For more interactivity I also added a GUI so that the user can influence certain parameters himself. In setup() I created all GUI elements as slider (float or integer) or toggle (boolean) and displayed the gui in draw(). This way I could then easily use the user input as a variable in the code. This is how the GUI looked for the first time:

Shader

Finally, the last task was to give the meshes shader. This task was also the most difficult for me. After a relatively long phase with a lot of trail and error, I was able to create the shader files and link them to the meshes. I was also able to add uniform variables to communicate between the questionment shader files and the ofApp.cpp file. For example, I passed time and the fft values to the shader as uniform variables.

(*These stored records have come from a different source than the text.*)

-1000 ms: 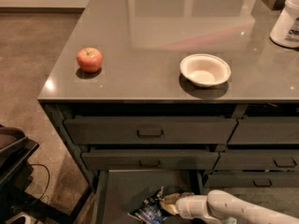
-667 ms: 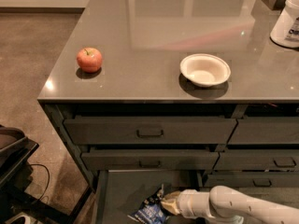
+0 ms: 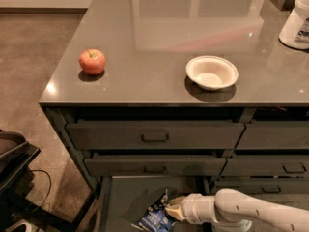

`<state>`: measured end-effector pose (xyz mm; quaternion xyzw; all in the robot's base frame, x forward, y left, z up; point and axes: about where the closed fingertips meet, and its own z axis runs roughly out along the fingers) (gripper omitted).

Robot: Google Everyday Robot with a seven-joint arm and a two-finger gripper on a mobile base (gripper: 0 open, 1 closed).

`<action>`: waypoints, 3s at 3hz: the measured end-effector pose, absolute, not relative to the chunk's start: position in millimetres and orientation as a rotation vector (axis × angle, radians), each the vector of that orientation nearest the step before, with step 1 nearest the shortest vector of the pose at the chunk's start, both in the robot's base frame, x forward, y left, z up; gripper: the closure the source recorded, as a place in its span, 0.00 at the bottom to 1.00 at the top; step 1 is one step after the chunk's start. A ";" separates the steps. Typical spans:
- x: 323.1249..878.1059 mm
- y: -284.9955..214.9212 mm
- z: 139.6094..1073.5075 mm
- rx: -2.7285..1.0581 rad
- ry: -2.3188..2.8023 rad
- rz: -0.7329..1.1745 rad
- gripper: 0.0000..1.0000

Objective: Pick blue chip bag from bottom drawer and place on counter

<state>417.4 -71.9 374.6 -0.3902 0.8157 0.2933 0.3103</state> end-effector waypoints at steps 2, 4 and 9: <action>349.7 -41.1 481.7 -1.207 2.095 0.659 1.00; 331.2 -52.2 587.7 -1.298 1.975 0.423 1.00; 398.4 -23.0 775.7 -1.473 1.628 -0.076 1.00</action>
Offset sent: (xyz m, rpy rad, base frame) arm -0.0778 0.0062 0.2904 -0.3274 -0.4089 0.1531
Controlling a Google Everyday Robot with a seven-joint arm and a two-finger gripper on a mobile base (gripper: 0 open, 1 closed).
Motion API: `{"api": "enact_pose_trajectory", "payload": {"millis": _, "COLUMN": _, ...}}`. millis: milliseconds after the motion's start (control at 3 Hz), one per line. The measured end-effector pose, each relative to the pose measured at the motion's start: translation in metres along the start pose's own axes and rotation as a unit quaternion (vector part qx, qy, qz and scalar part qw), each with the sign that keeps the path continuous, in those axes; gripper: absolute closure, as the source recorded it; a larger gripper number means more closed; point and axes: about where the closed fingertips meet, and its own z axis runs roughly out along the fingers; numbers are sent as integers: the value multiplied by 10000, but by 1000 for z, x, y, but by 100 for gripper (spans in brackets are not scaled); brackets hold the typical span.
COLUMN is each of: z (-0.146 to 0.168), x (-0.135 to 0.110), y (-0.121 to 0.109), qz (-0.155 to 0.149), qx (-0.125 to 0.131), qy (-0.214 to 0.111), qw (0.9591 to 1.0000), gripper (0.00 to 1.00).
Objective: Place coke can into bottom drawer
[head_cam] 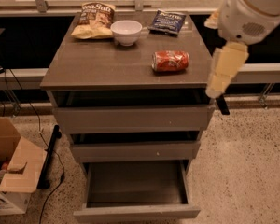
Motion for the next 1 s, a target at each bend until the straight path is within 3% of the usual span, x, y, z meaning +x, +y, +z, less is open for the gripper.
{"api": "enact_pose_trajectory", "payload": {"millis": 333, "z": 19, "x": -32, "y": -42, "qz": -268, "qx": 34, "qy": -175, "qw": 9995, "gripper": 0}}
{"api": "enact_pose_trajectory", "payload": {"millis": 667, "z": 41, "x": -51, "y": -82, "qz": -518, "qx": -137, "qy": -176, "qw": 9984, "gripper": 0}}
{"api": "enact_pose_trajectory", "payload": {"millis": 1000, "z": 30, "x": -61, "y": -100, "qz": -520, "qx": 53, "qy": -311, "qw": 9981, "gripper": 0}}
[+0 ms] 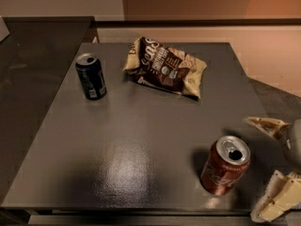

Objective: Pick coke can

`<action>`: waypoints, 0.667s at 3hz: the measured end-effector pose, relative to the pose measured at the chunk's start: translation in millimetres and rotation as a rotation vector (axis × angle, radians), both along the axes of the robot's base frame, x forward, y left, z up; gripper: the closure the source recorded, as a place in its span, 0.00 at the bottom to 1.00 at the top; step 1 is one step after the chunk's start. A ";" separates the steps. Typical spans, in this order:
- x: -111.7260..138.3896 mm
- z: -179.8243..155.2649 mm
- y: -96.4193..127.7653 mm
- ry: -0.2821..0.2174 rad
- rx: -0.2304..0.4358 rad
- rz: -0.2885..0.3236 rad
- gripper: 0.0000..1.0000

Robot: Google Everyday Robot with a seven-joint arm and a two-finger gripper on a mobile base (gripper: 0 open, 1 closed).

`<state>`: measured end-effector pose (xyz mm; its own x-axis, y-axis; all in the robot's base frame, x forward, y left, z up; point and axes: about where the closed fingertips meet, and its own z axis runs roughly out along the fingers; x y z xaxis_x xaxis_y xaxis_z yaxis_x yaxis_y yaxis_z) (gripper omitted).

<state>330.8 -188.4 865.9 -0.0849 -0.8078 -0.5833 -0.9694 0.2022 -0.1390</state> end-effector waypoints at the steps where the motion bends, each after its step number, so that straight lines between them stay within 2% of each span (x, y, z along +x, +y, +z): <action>1: 2.0 1.2 18.8 -0.011 0.072 0.002 0.00; 2: 2.8 6.9 35.1 -0.021 0.126 0.011 0.00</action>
Offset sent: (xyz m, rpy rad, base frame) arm 0.0042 0.0520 0.0129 0.1942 -0.0306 0.0188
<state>333.6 -153.3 872.8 -0.0625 -0.7290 -0.6816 -0.9689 0.2083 -0.1340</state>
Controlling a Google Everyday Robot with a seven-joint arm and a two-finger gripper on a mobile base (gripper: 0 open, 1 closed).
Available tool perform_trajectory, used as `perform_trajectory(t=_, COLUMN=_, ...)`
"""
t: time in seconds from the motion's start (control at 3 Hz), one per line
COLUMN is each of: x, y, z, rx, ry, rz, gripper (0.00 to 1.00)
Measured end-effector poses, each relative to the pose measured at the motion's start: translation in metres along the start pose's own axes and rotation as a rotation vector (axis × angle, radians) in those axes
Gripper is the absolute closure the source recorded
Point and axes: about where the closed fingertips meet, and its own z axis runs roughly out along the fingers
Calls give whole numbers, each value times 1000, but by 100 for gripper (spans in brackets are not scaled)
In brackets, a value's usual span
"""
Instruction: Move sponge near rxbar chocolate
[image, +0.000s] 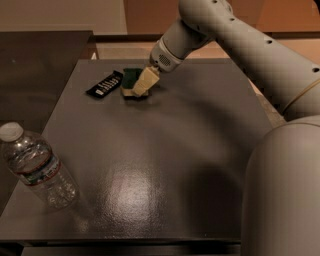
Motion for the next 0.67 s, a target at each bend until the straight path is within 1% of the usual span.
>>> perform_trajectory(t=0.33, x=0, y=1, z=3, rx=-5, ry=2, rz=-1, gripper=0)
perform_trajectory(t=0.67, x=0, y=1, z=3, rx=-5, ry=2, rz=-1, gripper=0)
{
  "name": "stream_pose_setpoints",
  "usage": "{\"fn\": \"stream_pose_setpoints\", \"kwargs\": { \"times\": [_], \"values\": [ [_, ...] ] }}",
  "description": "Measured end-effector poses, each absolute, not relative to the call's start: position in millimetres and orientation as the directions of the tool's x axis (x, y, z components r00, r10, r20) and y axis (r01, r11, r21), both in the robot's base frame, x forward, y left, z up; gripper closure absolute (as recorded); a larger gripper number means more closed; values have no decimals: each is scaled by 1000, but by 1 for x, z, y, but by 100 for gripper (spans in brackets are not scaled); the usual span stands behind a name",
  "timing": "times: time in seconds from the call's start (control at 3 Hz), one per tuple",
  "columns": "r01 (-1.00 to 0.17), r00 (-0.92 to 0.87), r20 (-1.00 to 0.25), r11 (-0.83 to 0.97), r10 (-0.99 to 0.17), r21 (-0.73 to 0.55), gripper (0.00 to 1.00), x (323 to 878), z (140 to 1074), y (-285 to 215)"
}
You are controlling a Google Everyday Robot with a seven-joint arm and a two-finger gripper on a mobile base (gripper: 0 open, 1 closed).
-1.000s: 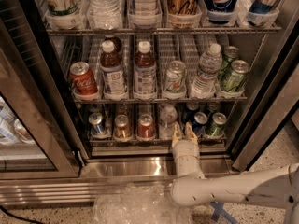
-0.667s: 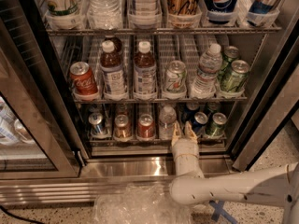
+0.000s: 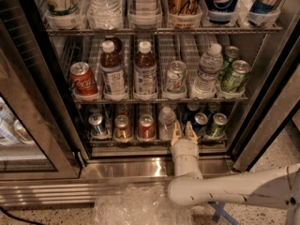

I used a total of 5 different shaders: one for the background, one for the two-dimensional shapes, one for the planets, one for the sun, and one for the terrain. After a long time of work and many tutorials, I unfortunately didn’t manage to use the vertex shader specifically so that the shader changes based on the movements of the mesh. Therefore I worked exclusively with fragment shaders and programmed shaders that remind me of mixing watercolors by using sine, cosine and time-mapping. The finished application looks like this:

Look at demo

Lessons learned

  • I learned how a workflow can work with openFrameworks.
  • Improvement in shader programming and the use of uniform.
  • More knowledge about noise and how to use it.
  • How FFT works in openframeworks
  • More about the syntax of c++
  • I was able to use a few functions I learned this semester in PGS.

Possible future work

  • Use vertex shader.
  • Improvement of shaders
  • Appearance of certain objects in the environment, which you “drive past”.
  • Release, so that it becomes publicly usable as a music visualizer and thus also reacts to music that is played somewhere on the computer.